PROMPT: Beneath this task are records; print exactly the stretch of them from the line with "task: segment the person's left hand" through the line with "Here a camera", both ends included.

Items from a dataset:
--- START ---

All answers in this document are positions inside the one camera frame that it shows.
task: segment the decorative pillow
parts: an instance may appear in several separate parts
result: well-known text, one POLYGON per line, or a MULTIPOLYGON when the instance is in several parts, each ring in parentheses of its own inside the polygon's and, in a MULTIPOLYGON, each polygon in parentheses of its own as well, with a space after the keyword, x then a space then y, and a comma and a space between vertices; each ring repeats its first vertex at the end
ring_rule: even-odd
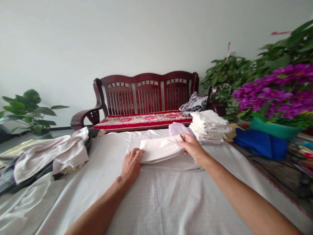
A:
POLYGON ((195 91, 189 101, 182 106, 180 106, 179 111, 183 112, 183 115, 190 116, 190 113, 192 112, 200 112, 203 109, 205 109, 208 102, 208 96, 201 97, 199 94, 195 91))

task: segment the blue cloth
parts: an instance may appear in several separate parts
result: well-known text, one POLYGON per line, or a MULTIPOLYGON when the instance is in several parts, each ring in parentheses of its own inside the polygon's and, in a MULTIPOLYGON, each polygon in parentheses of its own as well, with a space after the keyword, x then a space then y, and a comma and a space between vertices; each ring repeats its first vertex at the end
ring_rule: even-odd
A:
POLYGON ((255 154, 274 160, 286 158, 288 150, 286 140, 257 130, 243 131, 240 128, 236 128, 236 133, 237 136, 233 140, 242 147, 250 148, 255 154))

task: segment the seat cushion
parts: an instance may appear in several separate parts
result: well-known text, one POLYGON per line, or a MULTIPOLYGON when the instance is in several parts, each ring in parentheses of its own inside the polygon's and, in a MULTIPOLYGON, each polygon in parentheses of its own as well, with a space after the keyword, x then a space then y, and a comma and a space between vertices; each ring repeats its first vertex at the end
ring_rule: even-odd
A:
POLYGON ((173 122, 188 125, 192 122, 192 117, 184 117, 179 110, 148 114, 109 115, 93 128, 107 132, 137 131, 166 128, 173 122))

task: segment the person's left hand
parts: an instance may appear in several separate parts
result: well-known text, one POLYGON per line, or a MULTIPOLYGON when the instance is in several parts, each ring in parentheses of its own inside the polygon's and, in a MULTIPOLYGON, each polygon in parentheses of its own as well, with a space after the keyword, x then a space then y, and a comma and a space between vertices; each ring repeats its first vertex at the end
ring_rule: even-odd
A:
POLYGON ((123 161, 121 177, 130 184, 133 184, 139 175, 141 168, 139 161, 143 151, 143 149, 135 148, 126 155, 123 161))

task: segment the towel stack
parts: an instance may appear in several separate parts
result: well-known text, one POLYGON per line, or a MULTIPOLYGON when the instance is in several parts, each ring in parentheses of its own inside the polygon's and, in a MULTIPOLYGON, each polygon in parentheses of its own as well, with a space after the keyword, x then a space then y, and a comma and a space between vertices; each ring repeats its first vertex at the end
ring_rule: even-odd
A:
POLYGON ((191 113, 190 128, 200 143, 221 144, 225 133, 231 132, 228 121, 212 110, 191 113))

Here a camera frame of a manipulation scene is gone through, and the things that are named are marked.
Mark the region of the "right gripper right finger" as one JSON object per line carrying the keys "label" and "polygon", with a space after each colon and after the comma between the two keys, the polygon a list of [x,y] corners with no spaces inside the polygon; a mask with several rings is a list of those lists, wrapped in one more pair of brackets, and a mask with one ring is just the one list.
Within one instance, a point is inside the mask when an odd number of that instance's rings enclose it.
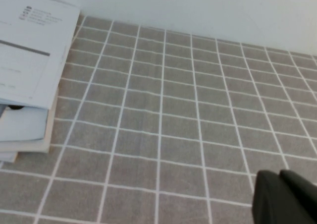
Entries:
{"label": "right gripper right finger", "polygon": [[287,184],[301,207],[317,223],[317,186],[291,170],[281,170],[279,176]]}

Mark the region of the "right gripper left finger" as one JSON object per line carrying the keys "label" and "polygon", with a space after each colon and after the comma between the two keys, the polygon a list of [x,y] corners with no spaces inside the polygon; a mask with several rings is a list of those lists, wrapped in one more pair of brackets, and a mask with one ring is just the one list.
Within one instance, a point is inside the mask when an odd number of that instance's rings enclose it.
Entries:
{"label": "right gripper left finger", "polygon": [[290,188],[274,172],[257,173],[252,203],[255,224],[302,224],[305,211]]}

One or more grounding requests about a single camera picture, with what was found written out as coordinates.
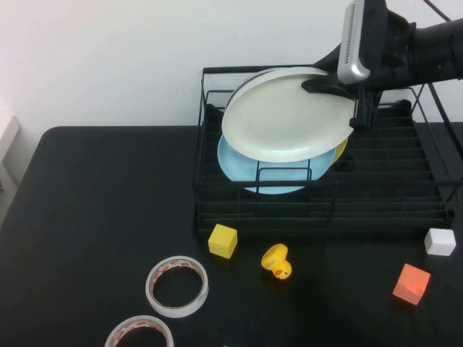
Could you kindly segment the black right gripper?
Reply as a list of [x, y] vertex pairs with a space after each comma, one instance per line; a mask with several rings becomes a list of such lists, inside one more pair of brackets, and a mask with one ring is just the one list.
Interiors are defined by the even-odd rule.
[[301, 87], [356, 100], [350, 127], [371, 129], [378, 110], [378, 92], [371, 90], [385, 90], [394, 70], [407, 65], [408, 40], [415, 28], [388, 10], [385, 1], [351, 1], [340, 44], [314, 64], [328, 74], [305, 80]]

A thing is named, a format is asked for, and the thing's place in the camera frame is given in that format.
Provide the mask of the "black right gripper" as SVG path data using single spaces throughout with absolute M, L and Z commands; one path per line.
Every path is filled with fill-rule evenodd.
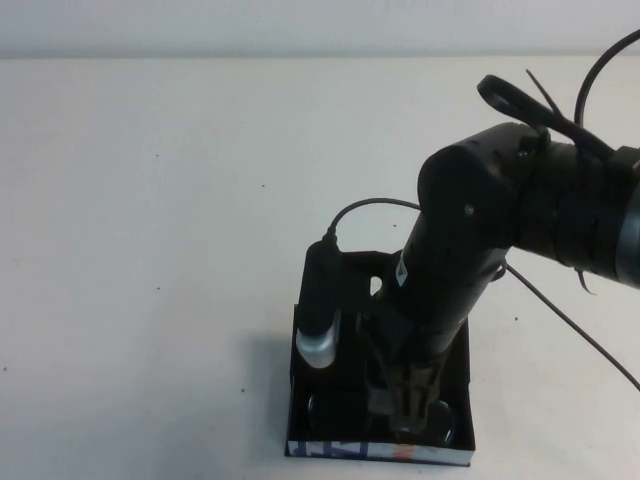
M 453 328 L 416 322 L 389 305 L 374 305 L 360 314 L 359 329 L 373 348 L 366 364 L 369 411 L 393 416 L 393 430 L 400 434 L 422 434 L 439 397 Z M 386 367 L 393 368 L 393 382 Z

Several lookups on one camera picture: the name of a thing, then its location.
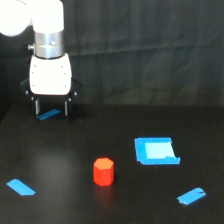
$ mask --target table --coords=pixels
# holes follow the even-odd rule
[[[77,106],[44,121],[12,105],[0,123],[0,223],[175,224],[224,221],[224,109]],[[180,165],[143,166],[134,139],[171,137]],[[115,163],[110,187],[93,182],[93,163]],[[35,190],[21,197],[6,183]],[[177,197],[201,187],[206,197],[184,206]]]

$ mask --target black background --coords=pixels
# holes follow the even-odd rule
[[[65,45],[84,103],[121,105],[224,104],[221,0],[64,0]],[[0,36],[1,89],[26,101],[23,44]]]

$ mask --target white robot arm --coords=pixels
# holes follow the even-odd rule
[[[66,95],[71,66],[64,51],[64,12],[60,0],[0,0],[0,33],[14,37],[33,26],[35,43],[29,83],[37,95]]]

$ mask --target blue tape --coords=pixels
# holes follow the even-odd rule
[[[159,142],[172,143],[171,138],[137,138],[137,140],[138,141],[140,140],[141,142],[144,142],[144,143],[159,143]]]
[[[141,159],[143,165],[177,165],[180,164],[180,158],[166,157],[165,159]]]
[[[190,203],[198,200],[199,198],[204,197],[206,194],[201,188],[195,188],[192,191],[183,194],[182,196],[178,197],[177,199],[181,204],[189,205]]]
[[[12,188],[14,191],[16,191],[21,196],[24,195],[34,195],[35,191],[27,187],[25,184],[23,184],[21,181],[14,179],[11,180],[7,185]]]
[[[136,159],[143,165],[170,165],[179,164],[180,158],[168,157],[165,158],[151,158],[147,157],[146,143],[172,143],[171,138],[137,138],[135,139]]]
[[[47,112],[45,114],[39,115],[38,118],[42,121],[42,120],[44,120],[44,119],[46,119],[48,117],[51,117],[51,116],[53,116],[55,114],[58,114],[58,113],[60,113],[60,111],[54,109],[54,110],[51,110],[51,111],[49,111],[49,112]]]

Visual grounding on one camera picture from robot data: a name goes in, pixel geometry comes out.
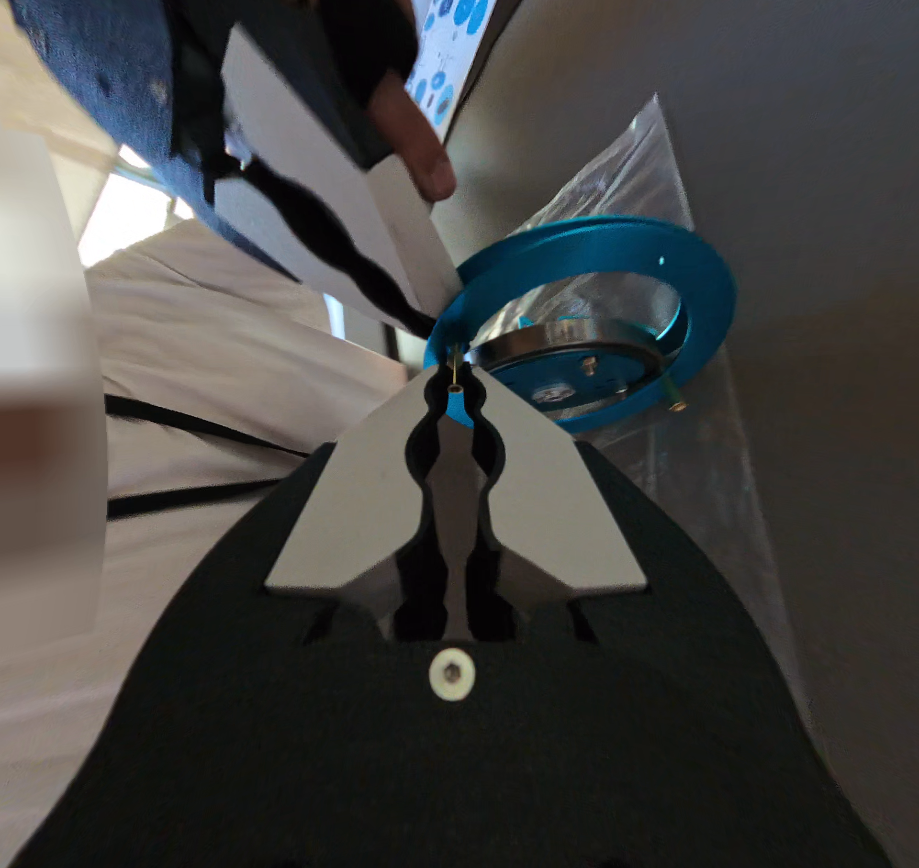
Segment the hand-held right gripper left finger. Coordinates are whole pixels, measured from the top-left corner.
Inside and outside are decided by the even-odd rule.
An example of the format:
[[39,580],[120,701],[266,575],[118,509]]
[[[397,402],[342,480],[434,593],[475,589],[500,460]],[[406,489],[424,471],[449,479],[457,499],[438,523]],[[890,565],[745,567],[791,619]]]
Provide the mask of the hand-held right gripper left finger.
[[333,446],[265,581],[364,608],[385,634],[438,639],[448,569],[427,477],[449,369],[430,367]]

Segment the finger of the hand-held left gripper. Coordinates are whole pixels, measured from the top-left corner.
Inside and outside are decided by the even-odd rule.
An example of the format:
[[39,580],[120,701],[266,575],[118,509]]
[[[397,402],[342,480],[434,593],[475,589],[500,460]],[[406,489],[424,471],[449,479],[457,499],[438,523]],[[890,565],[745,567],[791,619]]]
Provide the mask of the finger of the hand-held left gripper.
[[371,258],[394,270],[414,306],[438,316],[462,283],[403,161],[391,153],[367,172],[236,24],[223,62],[226,139],[273,173],[320,197]]
[[273,172],[239,172],[215,183],[224,223],[306,286],[410,334],[430,334],[431,316],[412,304],[394,270],[366,254],[326,203]]

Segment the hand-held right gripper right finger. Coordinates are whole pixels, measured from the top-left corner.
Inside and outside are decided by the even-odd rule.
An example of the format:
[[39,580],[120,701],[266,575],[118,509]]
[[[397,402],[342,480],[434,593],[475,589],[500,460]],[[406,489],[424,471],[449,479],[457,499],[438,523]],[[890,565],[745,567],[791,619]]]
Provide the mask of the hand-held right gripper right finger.
[[546,605],[644,591],[649,582],[568,433],[467,368],[472,459],[482,474],[467,560],[468,628],[512,640]]

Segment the blue round turntable assembly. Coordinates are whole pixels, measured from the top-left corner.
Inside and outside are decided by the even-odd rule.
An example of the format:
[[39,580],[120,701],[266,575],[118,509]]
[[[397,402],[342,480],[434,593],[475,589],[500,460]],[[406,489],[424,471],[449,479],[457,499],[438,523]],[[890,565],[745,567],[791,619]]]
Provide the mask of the blue round turntable assembly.
[[[500,309],[557,282],[592,275],[650,279],[675,294],[660,332],[612,307],[570,312],[474,345]],[[737,301],[728,265],[695,233],[658,219],[602,216],[555,221],[517,233],[459,267],[459,295],[426,342],[423,368],[447,362],[461,344],[474,367],[492,374],[570,434],[620,422],[667,402],[666,372],[680,388],[723,344]]]

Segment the person's left hand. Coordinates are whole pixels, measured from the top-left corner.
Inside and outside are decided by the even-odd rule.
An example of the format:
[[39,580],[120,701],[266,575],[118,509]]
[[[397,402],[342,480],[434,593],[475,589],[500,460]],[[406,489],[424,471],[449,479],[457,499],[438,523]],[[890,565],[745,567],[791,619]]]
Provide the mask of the person's left hand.
[[368,119],[402,159],[427,202],[453,195],[447,152],[404,85],[418,53],[411,0],[309,0],[336,66]]

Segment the white paper sheet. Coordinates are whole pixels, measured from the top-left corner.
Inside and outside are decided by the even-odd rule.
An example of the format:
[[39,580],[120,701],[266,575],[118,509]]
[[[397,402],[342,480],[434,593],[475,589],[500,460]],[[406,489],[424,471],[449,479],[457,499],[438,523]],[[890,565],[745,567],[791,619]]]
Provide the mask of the white paper sheet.
[[418,55],[405,89],[446,142],[497,0],[412,0]]

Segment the clear plastic bag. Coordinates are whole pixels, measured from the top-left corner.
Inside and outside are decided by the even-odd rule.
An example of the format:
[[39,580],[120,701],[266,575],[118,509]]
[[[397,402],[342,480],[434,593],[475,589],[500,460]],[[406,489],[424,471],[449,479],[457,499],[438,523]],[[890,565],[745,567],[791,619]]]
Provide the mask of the clear plastic bag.
[[[628,215],[695,229],[656,96],[626,130],[586,164],[522,232],[561,219]],[[676,294],[650,278],[591,275],[535,288],[489,319],[484,341],[527,322],[617,316],[661,334]],[[800,706],[806,706],[794,636],[725,348],[678,386],[683,412],[662,405],[585,434],[708,555],[763,632]]]

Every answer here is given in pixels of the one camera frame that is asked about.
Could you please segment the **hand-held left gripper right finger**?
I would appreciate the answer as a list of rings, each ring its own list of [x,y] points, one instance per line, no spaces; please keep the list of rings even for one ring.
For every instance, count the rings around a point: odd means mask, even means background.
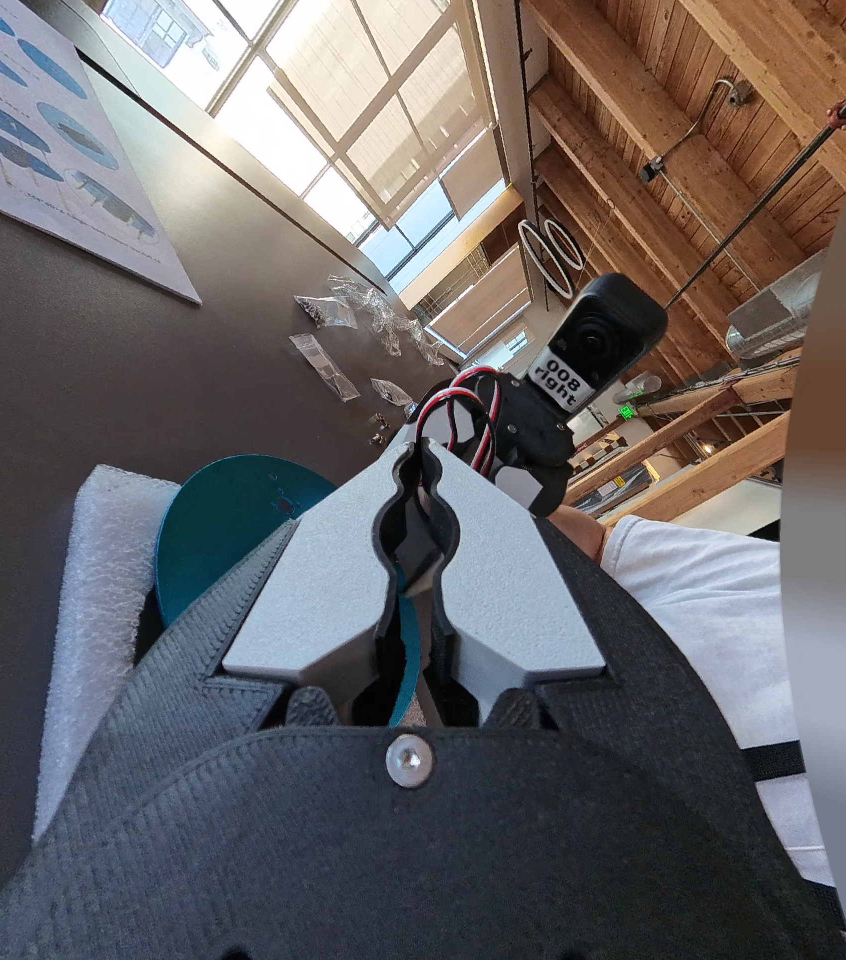
[[[479,724],[506,690],[603,674],[532,514],[434,440],[419,452],[441,554],[425,678],[442,722]]]

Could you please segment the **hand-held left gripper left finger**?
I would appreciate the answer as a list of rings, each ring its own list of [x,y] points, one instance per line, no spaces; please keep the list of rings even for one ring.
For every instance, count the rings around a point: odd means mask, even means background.
[[[419,679],[419,619],[394,551],[406,536],[414,442],[396,440],[307,510],[228,651],[237,678],[318,687],[355,722],[403,724]]]

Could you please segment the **blue round metal plate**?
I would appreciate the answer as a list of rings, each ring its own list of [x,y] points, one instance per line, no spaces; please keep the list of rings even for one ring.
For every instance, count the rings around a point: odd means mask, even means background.
[[[288,519],[332,492],[320,474],[277,457],[243,454],[204,466],[177,492],[162,520],[155,547],[155,585],[147,594],[137,635],[138,663],[160,633],[202,593]],[[416,608],[405,596],[399,570],[398,622],[404,654],[354,705],[354,717],[391,727],[422,727],[418,702],[422,646]]]

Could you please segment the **person's right forearm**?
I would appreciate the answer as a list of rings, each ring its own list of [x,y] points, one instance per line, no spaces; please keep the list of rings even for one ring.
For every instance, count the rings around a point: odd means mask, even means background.
[[[561,505],[548,517],[549,522],[567,537],[582,553],[598,565],[612,534],[612,528],[591,515],[573,507]]]

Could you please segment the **dark grey desk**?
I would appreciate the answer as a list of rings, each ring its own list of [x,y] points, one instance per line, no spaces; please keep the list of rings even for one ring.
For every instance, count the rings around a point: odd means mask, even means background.
[[[360,391],[337,399],[289,342],[329,275],[374,264],[84,2],[26,2],[79,51],[200,306],[0,213],[0,890],[30,849],[71,511],[98,464],[177,483],[228,455],[340,485],[379,454],[371,378],[415,399],[449,376],[404,338],[326,329]]]

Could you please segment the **crumpled clear plastic bag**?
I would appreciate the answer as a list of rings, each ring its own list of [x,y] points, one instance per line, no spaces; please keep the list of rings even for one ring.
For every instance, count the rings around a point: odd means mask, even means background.
[[[424,330],[420,321],[395,309],[377,287],[335,274],[328,276],[327,285],[335,297],[368,318],[370,330],[390,355],[401,355],[400,333],[405,333],[429,365],[445,364],[439,353],[439,344]]]

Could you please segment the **flat clear plastic bag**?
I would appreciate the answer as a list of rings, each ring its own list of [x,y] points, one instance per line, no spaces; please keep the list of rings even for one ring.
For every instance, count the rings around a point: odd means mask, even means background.
[[[343,402],[349,402],[360,397],[360,392],[335,364],[332,357],[324,350],[314,335],[297,334],[290,336],[288,339],[335,396]]]

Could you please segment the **clear bag with dark screws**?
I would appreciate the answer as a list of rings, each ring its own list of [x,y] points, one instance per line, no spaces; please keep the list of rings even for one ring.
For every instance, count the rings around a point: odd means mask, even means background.
[[[311,318],[318,329],[347,328],[358,329],[355,312],[351,306],[334,296],[313,297],[298,295],[294,297],[297,306],[300,306]]]

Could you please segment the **person in white shirt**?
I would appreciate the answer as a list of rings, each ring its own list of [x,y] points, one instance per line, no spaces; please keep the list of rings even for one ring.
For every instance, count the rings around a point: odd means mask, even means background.
[[[782,845],[846,931],[791,694],[779,522],[740,535],[629,516],[614,527],[601,566],[654,617],[704,681]]]

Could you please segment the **white foam sheet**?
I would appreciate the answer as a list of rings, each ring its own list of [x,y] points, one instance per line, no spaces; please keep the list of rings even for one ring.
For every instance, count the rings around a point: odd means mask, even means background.
[[[180,486],[97,465],[73,504],[46,696],[32,841],[48,827],[132,669],[157,534]]]

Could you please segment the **large window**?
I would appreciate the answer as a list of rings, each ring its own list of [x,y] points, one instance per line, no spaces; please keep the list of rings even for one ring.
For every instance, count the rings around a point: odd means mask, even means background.
[[[457,1],[110,1],[101,15],[404,291],[506,174]]]

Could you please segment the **metal conduit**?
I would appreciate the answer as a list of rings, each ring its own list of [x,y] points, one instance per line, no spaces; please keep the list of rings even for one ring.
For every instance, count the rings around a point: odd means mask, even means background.
[[[729,106],[735,110],[745,106],[751,99],[753,94],[752,84],[748,80],[741,79],[729,79],[729,78],[718,78],[714,81],[704,105],[700,111],[700,114],[693,122],[693,125],[684,133],[668,150],[663,151],[661,154],[658,154],[656,157],[651,159],[645,164],[645,166],[640,170],[640,180],[643,184],[649,184],[656,176],[662,174],[665,170],[666,160],[688,140],[692,139],[694,136],[703,133],[703,127],[706,121],[708,114],[710,113],[711,108],[714,104],[722,98]]]

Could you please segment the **folded printed instruction sheet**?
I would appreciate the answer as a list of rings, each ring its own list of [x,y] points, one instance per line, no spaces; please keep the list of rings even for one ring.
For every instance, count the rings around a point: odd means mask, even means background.
[[[201,304],[75,47],[0,1],[0,211]]]

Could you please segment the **silver air duct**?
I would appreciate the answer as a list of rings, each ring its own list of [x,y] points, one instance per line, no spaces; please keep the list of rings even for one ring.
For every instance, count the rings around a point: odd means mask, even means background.
[[[814,254],[728,315],[731,354],[756,359],[803,341],[827,253]]]

--- END ---

EXERCISE RESULT:
task: segment the person's left hand
parts: an instance may appear in several separate parts
result: well-known text, one POLYGON per line, or a MULTIPOLYGON when the instance is in several parts, each ring in parentheses of its own inside the polygon's and, in a MULTIPOLYGON, each polygon in parentheses of its own as well, with a space after the keyword, x then a space then y, and a comma and a space between vertices; each ring repeats its first vertex at the end
ring_rule: even-odd
A:
POLYGON ((123 161, 121 177, 130 184, 133 184, 139 175, 141 168, 139 161, 143 151, 143 149, 135 148, 126 155, 123 161))

task: segment the towel stack
parts: an instance may appear in several separate parts
result: well-known text, one POLYGON per line, or a MULTIPOLYGON when the instance is in several parts, each ring in parentheses of its own inside the polygon's and, in a MULTIPOLYGON, each polygon in parentheses of its own as well, with a space after the keyword, x then a space then y, and a comma and a space between vertices; each ring repeats its first vertex at the end
ring_rule: even-odd
A:
POLYGON ((191 113, 190 128, 200 143, 221 144, 225 133, 231 132, 228 121, 212 110, 191 113))

Here a camera frame of a manipulation scene is gone through, and the things that are named are marked.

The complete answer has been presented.